Sunday 3 March 2013

Fitspo, body image and exercise


I was having a look through my Twitter feed during the week and came across this from SweatyMissBetty:


I was curious about what "fitspo" was, and after a quick look discovered it stands for "fitspirational". I guess pictures of how you want your body to look to keep you on track with your weight loss or training goals.

And so I read the post and urge you to do the same. It says all I want to say about these sorts of images and body image in the media.

I'm not doing this run in order to change my body shape, although I won't lie, it would be nice. While I was recovering I put on a lot of weight. I was in pain for a long time, extremely tired and demotivated. Just walking round the supermarket was exhausting. I took a lot of pleasure in eating a lot of chocolate and the natural result was putting on a lot of weight very quickly.

During the second part of follow-up, I did manage to lose some weight using Slimming World but I soon fell off the wagon travelling to see Olympic events (oh the irony!) and going on holiday to Switzerland, land of cheese and chocolate. And I was mostly OK with that, really. It's hard to be happy with your body, with all these images of "the perfect body that's not yours" being flung in our faces at all angles, every day. But, it was ok, the weeks slipped by and I just got on with stuff and tried not to mind too much.
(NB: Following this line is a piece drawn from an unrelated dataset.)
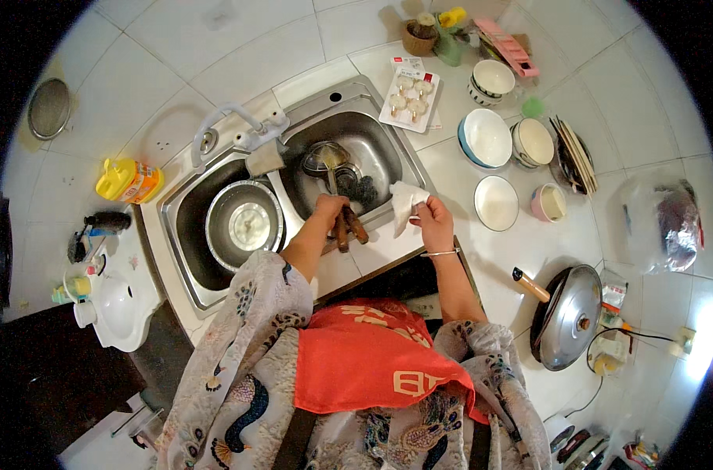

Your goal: The person stirs food in a wok on a portable gas stove, then wipes the kitchen counter with a cloth. They wash utensils in the sink, wipe the sink area, and replace a light bulb. Finally, they pour water from a pot into the wok and continue stirring.

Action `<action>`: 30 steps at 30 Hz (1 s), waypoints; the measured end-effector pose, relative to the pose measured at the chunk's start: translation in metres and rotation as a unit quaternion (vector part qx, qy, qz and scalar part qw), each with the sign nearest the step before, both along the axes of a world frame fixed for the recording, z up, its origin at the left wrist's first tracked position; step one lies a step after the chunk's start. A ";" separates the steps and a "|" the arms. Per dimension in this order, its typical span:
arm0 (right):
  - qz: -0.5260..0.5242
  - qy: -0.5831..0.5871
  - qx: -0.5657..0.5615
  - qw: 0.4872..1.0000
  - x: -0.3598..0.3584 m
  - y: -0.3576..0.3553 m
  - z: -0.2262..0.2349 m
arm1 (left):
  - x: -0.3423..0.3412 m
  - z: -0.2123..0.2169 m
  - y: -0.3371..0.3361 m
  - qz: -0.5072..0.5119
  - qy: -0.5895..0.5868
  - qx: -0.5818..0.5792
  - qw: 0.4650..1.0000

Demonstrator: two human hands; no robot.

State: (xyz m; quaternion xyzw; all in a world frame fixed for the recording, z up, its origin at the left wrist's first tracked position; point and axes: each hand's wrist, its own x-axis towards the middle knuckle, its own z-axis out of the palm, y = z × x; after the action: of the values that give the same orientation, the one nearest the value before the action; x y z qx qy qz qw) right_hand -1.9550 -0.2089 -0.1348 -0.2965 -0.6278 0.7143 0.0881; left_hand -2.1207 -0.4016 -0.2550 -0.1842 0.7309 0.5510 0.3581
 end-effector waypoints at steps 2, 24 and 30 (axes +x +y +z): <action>-0.018 -0.017 0.008 1.000 -0.002 0.004 0.002 | 0.000 0.018 -0.011 -0.005 -0.041 0.003 0.999; 0.078 0.019 0.530 0.844 -0.046 0.048 0.010 | 0.030 0.130 -0.063 -0.016 -0.136 0.413 0.900; 0.339 -0.159 0.586 0.719 -0.070 0.049 -0.037 | 0.055 0.142 -0.090 -0.143 0.094 0.126 0.977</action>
State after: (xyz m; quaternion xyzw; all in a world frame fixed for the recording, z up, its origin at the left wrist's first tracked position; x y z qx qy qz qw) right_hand -2.0254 -0.1603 -0.1722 -0.0623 -0.9842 0.1285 -0.1048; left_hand -2.0662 -0.4914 -0.1128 0.0216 0.7047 0.5964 0.3838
When I started training, after a few weeks I noticed my body changing, and I liked it. I started weighing myself and being disappointed that the scales weren't changing. So then I thought I'd try changing my diet to see if that would work alongside the exercise. And still the scales weren't changing.

Time for a wake up call!

I'm not doing this training to lose weight, or anything like that. I just want to finish it and reach my fundraising target. Thinking about my weight or my body shape is just a dilution of where my focus should be and any negativity I feel about the scales not going the way I want them to just takes away from what I am achieving. So, I'm not going to weigh myself anymore, I'm not going to look at anyone else's body and wish mine looked like that and I am going to celebrate those distance milestones. The body I want is a body crossing the finish line on 5 May.